Activity ▸
Give back the entire listing that follows, exactly.

= = = = = = =

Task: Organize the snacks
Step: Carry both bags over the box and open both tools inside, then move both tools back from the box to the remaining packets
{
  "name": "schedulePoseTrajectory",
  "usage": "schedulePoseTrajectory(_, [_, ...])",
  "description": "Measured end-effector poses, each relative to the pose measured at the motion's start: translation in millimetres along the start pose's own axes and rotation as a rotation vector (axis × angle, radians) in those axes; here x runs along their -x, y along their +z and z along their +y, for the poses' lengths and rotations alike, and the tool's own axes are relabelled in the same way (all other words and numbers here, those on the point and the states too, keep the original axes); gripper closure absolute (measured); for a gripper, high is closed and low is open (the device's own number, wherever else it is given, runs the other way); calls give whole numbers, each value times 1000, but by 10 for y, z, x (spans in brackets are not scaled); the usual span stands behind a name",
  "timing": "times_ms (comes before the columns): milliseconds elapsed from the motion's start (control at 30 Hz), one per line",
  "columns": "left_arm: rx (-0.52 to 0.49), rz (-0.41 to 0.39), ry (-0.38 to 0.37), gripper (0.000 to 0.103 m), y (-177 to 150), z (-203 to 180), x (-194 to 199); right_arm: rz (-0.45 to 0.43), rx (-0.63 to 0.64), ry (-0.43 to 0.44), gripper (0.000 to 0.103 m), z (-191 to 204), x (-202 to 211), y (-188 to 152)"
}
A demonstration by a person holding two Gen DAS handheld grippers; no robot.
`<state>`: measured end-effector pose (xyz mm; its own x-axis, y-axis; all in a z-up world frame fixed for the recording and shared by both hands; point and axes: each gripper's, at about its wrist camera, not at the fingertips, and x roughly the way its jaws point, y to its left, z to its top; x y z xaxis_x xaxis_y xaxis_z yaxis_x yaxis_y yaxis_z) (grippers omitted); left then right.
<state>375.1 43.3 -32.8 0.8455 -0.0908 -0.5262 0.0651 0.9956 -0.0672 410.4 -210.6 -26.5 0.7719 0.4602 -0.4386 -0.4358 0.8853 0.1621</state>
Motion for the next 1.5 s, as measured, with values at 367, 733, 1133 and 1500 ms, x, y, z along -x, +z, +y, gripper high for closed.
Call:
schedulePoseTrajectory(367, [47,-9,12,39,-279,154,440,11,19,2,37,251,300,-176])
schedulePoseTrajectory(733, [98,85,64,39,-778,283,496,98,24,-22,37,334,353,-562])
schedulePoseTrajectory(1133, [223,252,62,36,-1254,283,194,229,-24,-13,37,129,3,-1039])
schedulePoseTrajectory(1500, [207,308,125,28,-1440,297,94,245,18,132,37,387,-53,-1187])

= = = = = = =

Expected output ▸
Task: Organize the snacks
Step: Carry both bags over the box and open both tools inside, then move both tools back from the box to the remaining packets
{
  "name": "schedulePoseTrajectory",
  "usage": "schedulePoseTrajectory(_, [_, ...])",
  "description": "Measured end-effector poses, each relative to the pose measured at the motion's start: translation in millimetres along the start pose's own axes and rotation as a rotation vector (axis × angle, radians) in those axes; here x runs along their -x, y along their +z and z along their +y, for the poses' lengths and rotations alike, and the tool's own axes are relabelled in the same way (all other words and numbers here, those on the point and the states too, keep the original axes); gripper closure absolute (measured); for a gripper, high is closed and low is open (the device's own number, wherever else it is given, runs the other way); calls give whole numbers, each value times 1000, but by 10 for y, z, x (spans in brackets are not scaled); the usual span stands behind a name",
  "timing": "times_ms (comes before the columns): milliseconds elapsed from the motion's start (control at 30 Hz), one per line",
  "columns": "left_arm: rx (-0.52 to 0.49), rz (-0.41 to 0.39), ry (-0.38 to 0.37), gripper (0.000 to 0.103 m), y (-177 to 150), z (-203 to 180), x (-194 to 199); right_arm: rz (-0.45 to 0.43), rx (-0.63 to 0.64), ry (-0.43 to 0.44), gripper (0.000 to 0.103 m), z (-191 to 204), x (-202 to 211), y (-188 to 152)"
}
A demonstration by a person holding two Gen DAS handheld grippers; no robot.
`<state>`: measured end-effector pose (xyz mm; its own x-axis, y-axis; all in a z-up world frame fixed for the recording and shared by both hands; point and axes: each gripper's, at about its wrist camera, not at the fingertips, and x roughly the way its jaws point, y to its left, z to its top; x y z xaxis_x xaxis_y xaxis_z yaxis_x yaxis_y yaxis_z) (grippers omitted); left then right.
<state>375.1 43.3 -32.8 0.8455 -0.0908 -0.5262 0.0651 0.9956 -0.0672 410.4 -210.6 -26.5 0.7719 0.4602 -0.4386 -0.4358 0.8853 0.1621</state>
Motion for the next 1.5 s, as measured, with values at 367, 733, 1133 and 1500 ms, x, y, z along -x, +z, +y, gripper high for closed.
Call:
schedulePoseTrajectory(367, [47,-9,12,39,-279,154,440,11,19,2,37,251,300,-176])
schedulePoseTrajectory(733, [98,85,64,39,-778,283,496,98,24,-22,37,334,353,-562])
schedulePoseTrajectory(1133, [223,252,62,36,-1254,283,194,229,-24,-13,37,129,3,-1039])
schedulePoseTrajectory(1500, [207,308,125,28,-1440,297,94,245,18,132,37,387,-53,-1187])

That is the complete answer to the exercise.